In these three cases the appellants raised the argument in the District Court that the arresting garda in each case had acted unlawfully in handcuffing them on arrest where they did not show signs of resisting arrest. In all three cases the arresting garda testified that the appellants were not agressive. But in the circumstances of the arrests they believed that handcuffing the appellants was necessary.

The District Court interpreted DPP v Cullen as authority that it is illegal to handcuff a suspected drink driver who did not resist arrest. And where that did occur the evidence recovered was inadmissible.

On appeal, the High Court reversed the trial judge’s decision on admissibility. Barrett J held that the trial judge had given insufficient latitude to the garda’s assessment of the necessity to use handcuffs in the circumstances of each case. The Court of Appeal upheld the High Court’s decision.

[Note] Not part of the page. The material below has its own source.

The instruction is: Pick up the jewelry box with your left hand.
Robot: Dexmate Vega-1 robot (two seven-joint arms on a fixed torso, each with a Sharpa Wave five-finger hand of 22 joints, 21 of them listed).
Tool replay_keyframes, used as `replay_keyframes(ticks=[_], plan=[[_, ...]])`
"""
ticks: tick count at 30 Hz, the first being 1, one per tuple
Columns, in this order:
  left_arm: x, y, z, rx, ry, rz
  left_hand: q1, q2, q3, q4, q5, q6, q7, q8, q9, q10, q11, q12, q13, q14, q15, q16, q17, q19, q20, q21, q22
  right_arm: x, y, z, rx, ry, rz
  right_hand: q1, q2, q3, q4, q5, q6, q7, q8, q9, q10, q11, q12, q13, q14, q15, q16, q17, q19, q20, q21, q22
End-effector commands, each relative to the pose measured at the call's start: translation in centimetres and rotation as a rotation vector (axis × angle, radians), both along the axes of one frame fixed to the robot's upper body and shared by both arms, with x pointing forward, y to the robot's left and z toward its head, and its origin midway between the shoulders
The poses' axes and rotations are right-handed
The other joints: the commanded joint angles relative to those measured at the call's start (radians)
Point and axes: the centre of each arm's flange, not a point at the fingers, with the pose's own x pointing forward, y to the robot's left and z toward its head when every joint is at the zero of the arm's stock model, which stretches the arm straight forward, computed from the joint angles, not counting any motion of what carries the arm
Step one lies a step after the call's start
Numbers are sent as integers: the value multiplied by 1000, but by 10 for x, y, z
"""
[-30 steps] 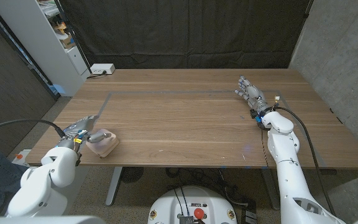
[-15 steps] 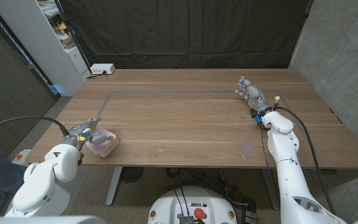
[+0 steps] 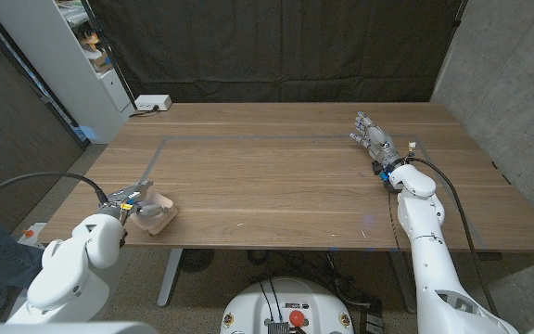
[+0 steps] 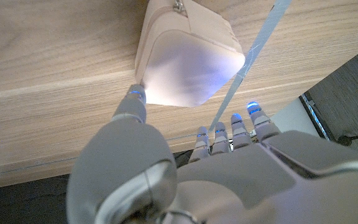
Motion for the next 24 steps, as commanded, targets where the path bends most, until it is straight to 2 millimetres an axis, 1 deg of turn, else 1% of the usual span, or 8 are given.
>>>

In seeking leave of the Supreme Court, the appellants argued that it was open to the trial judge to inquire into the objective reasonableness of the use of handcuffs. That the trial judge’s decisions were findings of fact, not a point of law. And an appeal from the District Court could only be made on a point of law. The Court determined that the appellants raised two issues of general public importance: the scope of an appeal under s 2 of the Summary Jurisdiction Act 1851, as amended; and the correct interpretation of DPP v Cullen—is the garda’s assessment of the necessity to use handcuffs an objective or subjective test?